# [What this task involves]
Every line of the material is to be quoted verbatim, minus the pictures.

# [Information shown]
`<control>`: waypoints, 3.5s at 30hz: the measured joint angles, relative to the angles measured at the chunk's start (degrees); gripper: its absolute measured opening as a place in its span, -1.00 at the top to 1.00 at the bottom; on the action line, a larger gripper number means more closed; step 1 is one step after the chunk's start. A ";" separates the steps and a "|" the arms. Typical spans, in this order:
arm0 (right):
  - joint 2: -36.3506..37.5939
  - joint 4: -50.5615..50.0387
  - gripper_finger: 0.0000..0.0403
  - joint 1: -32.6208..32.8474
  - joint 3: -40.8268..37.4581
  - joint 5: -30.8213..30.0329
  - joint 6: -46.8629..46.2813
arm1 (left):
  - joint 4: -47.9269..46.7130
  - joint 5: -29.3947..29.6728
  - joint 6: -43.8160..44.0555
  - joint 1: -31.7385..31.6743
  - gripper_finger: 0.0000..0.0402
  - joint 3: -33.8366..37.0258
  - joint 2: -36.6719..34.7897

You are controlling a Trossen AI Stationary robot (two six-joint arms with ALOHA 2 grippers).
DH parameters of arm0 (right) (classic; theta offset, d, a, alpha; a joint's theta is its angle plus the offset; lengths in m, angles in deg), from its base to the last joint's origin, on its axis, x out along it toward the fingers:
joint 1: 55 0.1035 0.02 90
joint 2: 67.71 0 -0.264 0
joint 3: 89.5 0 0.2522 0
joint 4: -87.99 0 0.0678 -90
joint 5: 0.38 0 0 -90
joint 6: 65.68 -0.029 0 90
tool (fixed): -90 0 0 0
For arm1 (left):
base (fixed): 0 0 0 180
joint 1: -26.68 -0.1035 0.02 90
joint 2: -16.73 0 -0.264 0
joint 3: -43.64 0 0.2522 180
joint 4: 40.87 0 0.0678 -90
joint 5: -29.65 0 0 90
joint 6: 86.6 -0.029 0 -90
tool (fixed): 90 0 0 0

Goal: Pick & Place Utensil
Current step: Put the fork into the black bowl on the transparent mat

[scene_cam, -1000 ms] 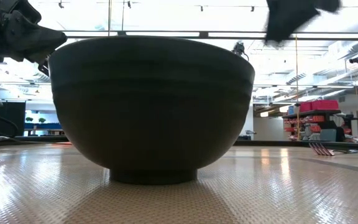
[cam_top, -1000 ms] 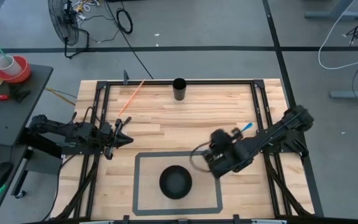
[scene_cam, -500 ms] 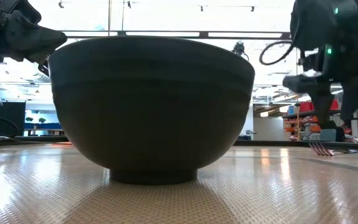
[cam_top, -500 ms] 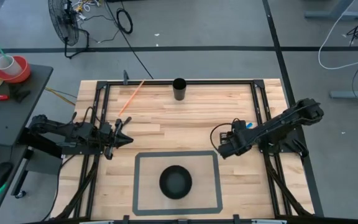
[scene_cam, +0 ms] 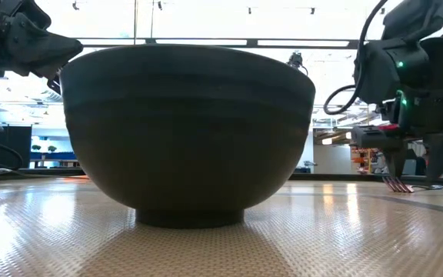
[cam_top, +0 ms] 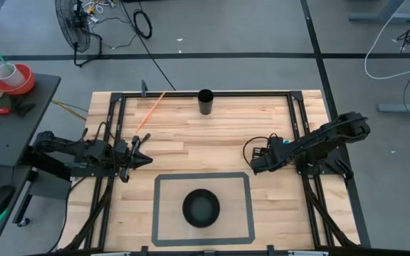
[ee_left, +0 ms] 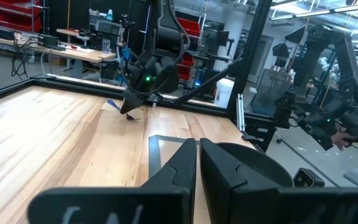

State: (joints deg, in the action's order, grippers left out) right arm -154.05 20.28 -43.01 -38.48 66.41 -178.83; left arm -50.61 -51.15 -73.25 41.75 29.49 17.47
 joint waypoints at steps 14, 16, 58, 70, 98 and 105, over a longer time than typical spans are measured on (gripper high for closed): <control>-0.11 7.15 0.02 -1.26 -2.32 -0.68 1.83 | -0.01 -0.01 0.00 0.02 0.87 0.01 0.01; -0.15 7.02 0.07 -1.28 -1.81 -0.64 2.44 | 0.00 0.00 0.00 0.00 0.87 0.01 0.01; -0.09 10.82 0.69 5.58 4.19 20.67 21.47 | 0.02 0.00 0.00 0.02 0.87 0.01 0.01; -0.22 14.46 0.61 5.54 2.02 19.17 19.46 | -0.01 -0.01 0.00 0.00 0.87 -0.01 0.01; -0.67 6.18 0.96 5.78 14.52 10.00 29.93 | -0.01 -0.01 0.00 0.00 0.87 0.00 0.01; -0.82 12.91 0.97 6.38 25.73 0.01 37.49 | 0.02 0.01 0.00 0.02 0.87 0.00 0.00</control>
State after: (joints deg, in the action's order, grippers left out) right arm -154.88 33.19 -36.63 -12.74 66.41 -141.34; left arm -50.60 -51.14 -73.25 41.77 29.49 17.47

# [Output]
`<control>`: waypoints, 3.5s at 30hz: the measured joint angles, relative to the angles measured at the chunk's start (degrees); gripper: its absolute measured opening as a place in its span, -1.00 at the top to 1.00 at the bottom; on the action line, a larger gripper number means more closed; step 1 is one step after the chunk's start. A ";" separates the steps and a "|" the arms. Typical spans, in this order:
arm0 (right):
  - joint 2: -36.3506..37.5939
  - joint 4: -50.5615..50.0387
  - gripper_finger: 0.0000..0.0403
  - joint 1: -32.6208..32.8474
  - joint 3: -40.8268..37.4581
  - joint 5: -30.8213..30.0329
  - joint 6: -46.8629..46.2813
arm1 (left):
  - joint 4: -47.9269..46.7130
  - joint 5: -29.3947..29.6728
  - joint 6: -43.8160..44.0555
  - joint 1: -31.7385..31.6743
  - gripper_finger: 0.0000..0.0402
  - joint 3: -33.8366..37.0258
  - joint 2: -36.6719..34.7897

You are controlling a Trossen AI Stationary robot (two six-joint arms with ALOHA 2 grippers).
DH parameters of arm0 (right) (classic; theta offset, d, a, alpha; a joint's theta is its angle plus the offset; lengths in m, angles in deg), from its base to the last joint's origin, on its axis, x out along it toward the fingers:
joint 1: 55 0.1035 0.02 90
joint 2: 67.71 0 -0.264 0
joint 3: 89.5 0 0.2522 0
joint 4: -87.99 0 0.0678 -90
joint 5: 0.38 0 0 -90
joint 6: 65.68 -0.029 0 90
tool (fixed): -90 0 0 0
For arm1 (left):
base (fixed): 0 0 0 180
joint 1: -26.68 -0.1035 0.02 90
joint 2: -16.73 0 -0.264 0
joint 3: -43.64 0 0.2522 180
joint 4: 40.87 0 0.0678 -90
joint 5: -29.65 0 0 90
joint 6: 86.6 -0.029 0 -90
tool (fixed): 90 0 0 0

Goal: Pick & Place Utensil
Current step: Put the fork into the black bowl on the transparent mat

[scene_cam, -1000 ms] 
[cam_top, -1000 ms] 
[scene_cam, -500 ms] 
[cam_top, -500 ms] 
[scene_cam, +0 ms] 
[cam_top, +0 ms] 
[ee_left, +0 ms] 

State: (joints deg, in the action's order, grippers left out) right arm -154.05 20.28 -43.01 -38.48 66.41 -178.83; left arm -50.61 -51.15 -73.25 41.75 29.49 17.47
 joint waypoints at steps 14, 16, 58, 70, 98 and 105, over a longer time than typical spans are measured on (gripper high for closed): <control>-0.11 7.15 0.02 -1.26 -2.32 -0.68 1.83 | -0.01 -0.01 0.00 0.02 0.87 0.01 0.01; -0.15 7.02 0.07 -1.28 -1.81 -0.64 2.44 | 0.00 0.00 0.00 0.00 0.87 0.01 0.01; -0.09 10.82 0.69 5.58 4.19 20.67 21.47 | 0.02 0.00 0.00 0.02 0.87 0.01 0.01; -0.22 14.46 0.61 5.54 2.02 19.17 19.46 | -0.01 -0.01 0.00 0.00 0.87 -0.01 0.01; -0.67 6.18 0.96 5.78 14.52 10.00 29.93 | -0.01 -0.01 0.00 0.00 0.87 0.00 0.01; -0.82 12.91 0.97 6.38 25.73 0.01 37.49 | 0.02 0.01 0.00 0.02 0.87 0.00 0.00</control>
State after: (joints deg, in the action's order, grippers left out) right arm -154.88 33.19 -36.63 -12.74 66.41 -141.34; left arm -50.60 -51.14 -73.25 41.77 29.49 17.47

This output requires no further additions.